WHAT NEEDS TO BE DONE: Give back exactly the lines running from the line with "frame at (443, 259): (0.92, -0.06, 0.85);" to the end of the entries, and only those lines.

Stored data entries:
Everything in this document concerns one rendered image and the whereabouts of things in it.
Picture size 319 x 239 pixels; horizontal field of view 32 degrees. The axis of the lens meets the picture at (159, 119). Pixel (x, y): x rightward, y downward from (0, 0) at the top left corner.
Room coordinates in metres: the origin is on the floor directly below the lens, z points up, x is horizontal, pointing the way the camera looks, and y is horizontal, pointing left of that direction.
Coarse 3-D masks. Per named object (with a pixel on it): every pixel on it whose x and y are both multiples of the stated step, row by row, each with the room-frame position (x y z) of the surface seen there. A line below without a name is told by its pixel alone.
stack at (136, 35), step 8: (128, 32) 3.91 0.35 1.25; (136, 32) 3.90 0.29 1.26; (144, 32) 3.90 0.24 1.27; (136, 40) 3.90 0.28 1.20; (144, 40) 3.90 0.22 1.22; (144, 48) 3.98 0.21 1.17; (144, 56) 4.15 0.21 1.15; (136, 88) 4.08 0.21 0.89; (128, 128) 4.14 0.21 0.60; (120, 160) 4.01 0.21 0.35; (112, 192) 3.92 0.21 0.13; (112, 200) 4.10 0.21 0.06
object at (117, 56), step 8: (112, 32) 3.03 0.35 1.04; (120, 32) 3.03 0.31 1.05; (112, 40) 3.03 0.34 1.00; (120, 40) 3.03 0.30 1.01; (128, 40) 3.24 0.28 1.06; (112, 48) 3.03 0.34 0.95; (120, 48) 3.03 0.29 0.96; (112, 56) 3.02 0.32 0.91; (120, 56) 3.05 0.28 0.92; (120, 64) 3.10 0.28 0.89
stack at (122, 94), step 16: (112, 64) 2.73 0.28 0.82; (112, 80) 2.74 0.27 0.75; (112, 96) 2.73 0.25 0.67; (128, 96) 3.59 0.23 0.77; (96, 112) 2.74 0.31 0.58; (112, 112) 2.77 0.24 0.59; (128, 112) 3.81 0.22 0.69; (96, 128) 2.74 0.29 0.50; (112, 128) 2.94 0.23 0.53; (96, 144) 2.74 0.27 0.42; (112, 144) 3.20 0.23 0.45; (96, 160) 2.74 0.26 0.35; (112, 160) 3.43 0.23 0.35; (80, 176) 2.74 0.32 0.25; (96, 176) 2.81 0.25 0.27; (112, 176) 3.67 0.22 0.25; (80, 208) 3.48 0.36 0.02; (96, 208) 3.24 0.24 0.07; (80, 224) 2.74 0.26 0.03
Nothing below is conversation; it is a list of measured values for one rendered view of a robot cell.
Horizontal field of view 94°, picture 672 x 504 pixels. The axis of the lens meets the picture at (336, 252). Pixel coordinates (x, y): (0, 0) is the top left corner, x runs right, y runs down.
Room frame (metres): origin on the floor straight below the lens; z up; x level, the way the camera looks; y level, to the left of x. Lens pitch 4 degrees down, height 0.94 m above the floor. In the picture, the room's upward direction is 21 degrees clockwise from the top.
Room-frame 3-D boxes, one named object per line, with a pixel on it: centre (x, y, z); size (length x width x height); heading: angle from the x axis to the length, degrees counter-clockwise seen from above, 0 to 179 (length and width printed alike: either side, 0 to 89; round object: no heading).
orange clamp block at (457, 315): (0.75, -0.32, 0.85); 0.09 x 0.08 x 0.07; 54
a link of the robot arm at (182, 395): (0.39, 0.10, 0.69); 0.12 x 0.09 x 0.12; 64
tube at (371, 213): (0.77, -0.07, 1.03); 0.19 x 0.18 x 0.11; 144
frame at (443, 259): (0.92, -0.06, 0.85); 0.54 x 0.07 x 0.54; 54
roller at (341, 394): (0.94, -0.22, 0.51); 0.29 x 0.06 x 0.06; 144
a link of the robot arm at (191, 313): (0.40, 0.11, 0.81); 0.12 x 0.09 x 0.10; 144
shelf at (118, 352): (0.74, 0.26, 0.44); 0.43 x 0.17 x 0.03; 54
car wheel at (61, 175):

THE COMPLETED TASK:
frame at (443, 259): (0.92, -0.06, 0.85); 0.54 x 0.07 x 0.54; 54
roller at (341, 394): (0.94, -0.22, 0.51); 0.29 x 0.06 x 0.06; 144
a link of the robot arm at (191, 313): (0.40, 0.11, 0.81); 0.12 x 0.09 x 0.10; 144
shelf at (118, 352): (0.74, 0.26, 0.44); 0.43 x 0.17 x 0.03; 54
car wheel at (61, 175):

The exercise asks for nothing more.